▶ Your objective:
A word-for-word repetition of the records beneath this task is the expected answer.

(Beginning of Supplied material)

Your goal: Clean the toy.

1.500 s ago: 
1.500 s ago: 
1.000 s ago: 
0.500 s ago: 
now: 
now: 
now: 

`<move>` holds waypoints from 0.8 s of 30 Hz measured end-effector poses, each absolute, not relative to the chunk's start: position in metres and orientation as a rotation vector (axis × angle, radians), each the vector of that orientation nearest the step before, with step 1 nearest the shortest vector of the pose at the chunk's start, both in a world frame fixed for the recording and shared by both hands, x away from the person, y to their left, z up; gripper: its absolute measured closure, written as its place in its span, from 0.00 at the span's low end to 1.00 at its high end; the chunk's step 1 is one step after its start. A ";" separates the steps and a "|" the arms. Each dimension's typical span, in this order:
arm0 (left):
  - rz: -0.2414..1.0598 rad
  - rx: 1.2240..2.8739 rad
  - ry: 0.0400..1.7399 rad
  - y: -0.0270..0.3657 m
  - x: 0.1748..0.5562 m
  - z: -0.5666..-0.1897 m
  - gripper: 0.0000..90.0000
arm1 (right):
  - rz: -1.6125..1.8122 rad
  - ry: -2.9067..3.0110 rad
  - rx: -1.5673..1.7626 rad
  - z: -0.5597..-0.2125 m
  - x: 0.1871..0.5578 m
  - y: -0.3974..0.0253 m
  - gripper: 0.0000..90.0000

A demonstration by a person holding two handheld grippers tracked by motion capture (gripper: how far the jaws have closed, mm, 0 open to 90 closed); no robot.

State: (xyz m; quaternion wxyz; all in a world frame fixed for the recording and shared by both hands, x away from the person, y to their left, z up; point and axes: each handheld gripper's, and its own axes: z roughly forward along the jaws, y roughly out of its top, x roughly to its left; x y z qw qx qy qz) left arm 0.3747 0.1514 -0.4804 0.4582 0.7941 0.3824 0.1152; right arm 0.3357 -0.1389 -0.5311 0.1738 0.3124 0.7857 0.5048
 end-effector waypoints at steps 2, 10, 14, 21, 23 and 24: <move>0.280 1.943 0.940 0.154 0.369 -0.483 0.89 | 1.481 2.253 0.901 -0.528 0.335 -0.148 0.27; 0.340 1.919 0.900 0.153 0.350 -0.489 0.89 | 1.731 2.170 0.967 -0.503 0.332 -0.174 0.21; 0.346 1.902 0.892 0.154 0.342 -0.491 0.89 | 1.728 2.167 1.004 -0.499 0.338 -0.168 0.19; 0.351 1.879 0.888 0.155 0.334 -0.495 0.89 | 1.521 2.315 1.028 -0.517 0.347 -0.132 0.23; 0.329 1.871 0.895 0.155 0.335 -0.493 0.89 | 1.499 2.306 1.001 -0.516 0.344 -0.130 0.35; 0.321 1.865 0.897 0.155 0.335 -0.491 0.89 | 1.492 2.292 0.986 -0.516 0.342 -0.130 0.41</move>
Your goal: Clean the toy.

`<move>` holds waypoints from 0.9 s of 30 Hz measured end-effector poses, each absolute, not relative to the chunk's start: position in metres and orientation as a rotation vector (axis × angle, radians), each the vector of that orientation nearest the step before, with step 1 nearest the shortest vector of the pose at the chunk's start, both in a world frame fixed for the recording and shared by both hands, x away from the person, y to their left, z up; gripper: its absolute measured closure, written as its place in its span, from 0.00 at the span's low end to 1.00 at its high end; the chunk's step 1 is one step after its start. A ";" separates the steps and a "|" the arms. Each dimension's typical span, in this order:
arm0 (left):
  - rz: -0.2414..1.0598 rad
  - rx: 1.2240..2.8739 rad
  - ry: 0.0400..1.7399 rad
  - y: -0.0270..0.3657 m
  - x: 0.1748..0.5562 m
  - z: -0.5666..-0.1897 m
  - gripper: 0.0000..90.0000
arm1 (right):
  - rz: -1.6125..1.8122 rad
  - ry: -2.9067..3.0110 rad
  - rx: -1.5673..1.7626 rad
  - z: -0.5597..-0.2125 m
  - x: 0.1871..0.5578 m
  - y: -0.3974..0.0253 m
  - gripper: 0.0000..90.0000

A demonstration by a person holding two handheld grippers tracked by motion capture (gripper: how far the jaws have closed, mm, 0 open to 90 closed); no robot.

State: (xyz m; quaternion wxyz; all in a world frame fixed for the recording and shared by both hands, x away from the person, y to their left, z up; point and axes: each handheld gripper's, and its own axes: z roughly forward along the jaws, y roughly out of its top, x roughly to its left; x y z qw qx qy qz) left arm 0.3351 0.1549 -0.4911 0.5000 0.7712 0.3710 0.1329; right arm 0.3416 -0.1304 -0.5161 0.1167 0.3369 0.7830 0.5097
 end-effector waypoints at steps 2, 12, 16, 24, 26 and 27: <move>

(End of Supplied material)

▶ Solution for this exercise:
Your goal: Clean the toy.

1.500 s ago: 
1.500 s ago: 
1.000 s ago: 
0.500 s ago: 
now: 
now: 
now: 

`<move>` holds waypoints from 0.8 s of 30 Hz measured end-effector poses, each absolute, not relative to the chunk's start: position in metres and orientation as a rotation vector (axis × angle, radians), each the vector of that orientation nearest the step before, with step 1 nearest the shortest vector of the pose at the chunk's start, both in a world frame fixed for the recording and shared by both hands, x away from the person, y to their left, z up; gripper: its absolute measured closure, written as its place in its span, from 0.00 at the span's low end to 1.00 at its high end; the chunk's step 1 is one step after its start. A ";" separates the steps and a "|" the arms. Each dimension's typical span, in this order:
arm0 (left):
  - rz: -0.2414..1.0598 rad
  - rx: 1.2240..2.8739 rad
  - ry: 0.0400..1.7399 rad
  - y: -0.0270..0.3657 m
  - x: 0.1748..0.5562 m
  - z: -0.5666..-0.1897 m
  - gripper: 0.0000..90.0000
arm1 (right):
  - rz: -1.6125..1.8122 rad
  - ry: -2.9067..3.0110 rad
  - rx: -1.5673..1.7626 rad
  - z: -0.5597..-0.2125 m
  - x: 0.1871..0.5578 m
  - y: -0.3974..0.0253 m
  - gripper: 0.0000..90.0000

A demonstration by a person holding two handheld grippers tracked by motion capture (gripper: how far the jaws have closed, mm, 0 open to 90 closed); no robot.

State: (xyz m; quaternion wxyz; all in a world frame fixed for the recording and shared by both hands, x away from the person, y to their left, z up; point and axes: each handheld gripper's, and its own axes: z roughly forward along the jaws, y roughly out of its top, x roughly to its left; x y z qw qx qy qz) left arm 0.3747 0.1514 -0.4804 0.4582 0.7941 0.3824 0.1152; right arm 0.3357 -0.1389 -0.5311 0.1738 0.3124 0.7857 0.5048
 end-effector waypoints at steps 2, 10, 14, 21, 23 and 24: <move>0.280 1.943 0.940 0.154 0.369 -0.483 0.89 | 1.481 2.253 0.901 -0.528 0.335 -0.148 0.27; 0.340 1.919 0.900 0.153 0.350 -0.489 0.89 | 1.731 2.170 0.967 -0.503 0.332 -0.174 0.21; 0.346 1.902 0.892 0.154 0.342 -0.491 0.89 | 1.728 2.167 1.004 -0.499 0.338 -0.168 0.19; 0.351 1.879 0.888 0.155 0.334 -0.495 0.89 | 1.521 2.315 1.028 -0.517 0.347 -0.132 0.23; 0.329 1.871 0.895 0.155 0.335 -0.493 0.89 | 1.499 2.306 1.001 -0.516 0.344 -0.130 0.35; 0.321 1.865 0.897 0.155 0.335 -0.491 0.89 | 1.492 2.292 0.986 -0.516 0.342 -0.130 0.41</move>
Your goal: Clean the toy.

`<move>` holds waypoints from 0.9 s of 30 Hz measured end-effector poses, each absolute, not relative to the chunk's start: position in metres and orientation as a rotation vector (axis × angle, radians), each the vector of that orientation nearest the step before, with step 1 nearest the shortest vector of the pose at the chunk's start, both in a world frame fixed for the recording and shared by both hands, x away from the person, y to their left, z up; gripper: its absolute measured closure, written as its place in its span, from 0.00 at the span's low end to 1.00 at its high end; the chunk's step 1 is one step after its start. A ";" separates the steps and a "|" the arms. Each dimension's typical span, in this order:
arm0 (left):
  - rz: -0.2414..1.0598 rad
  - rx: 1.2240..2.8739 rad
  - ry: 0.0400..1.7399 rad
  - y: -0.0270..0.3657 m
  - x: 0.1748..0.5562 m
  - z: -0.5666..-0.1897 m
  - gripper: 0.0000..90.0000
arm1 (right):
  - rz: -1.6125..1.8122 rad
  - ry: -2.9067..3.0110 rad
  - rx: -1.5673..1.7626 rad
  - z: -0.5597..-0.2125 m
  - x: 0.1871..0.5578 m
  - y: -0.3974..0.0253 m
  - gripper: 0.0000..90.0000

A demonstration by a person holding two handheld grippers tracked by motion capture (gripper: how far the jaws have closed, mm, 0 open to 90 closed); no robot.

State: (xyz m; quaternion wxyz; all in a world frame fixed for the recording and shared by both hands, x away from the person, y to their left, z up; point and axes: each handheld gripper's, and its own axes: z roughly forward along the jaws, y roughly out of its top, x roughly to its left; x y z qw qx qy qz) left arm 0.3351 0.1549 -0.4911 0.5000 0.7712 0.3710 0.1329; right arm 0.3416 -0.1304 -0.5161 0.1167 0.3369 0.7830 0.5097
 end-effector waypoints at steps 2, 12, 16, 24, 26 and 27: <move>

This answer has been given in full.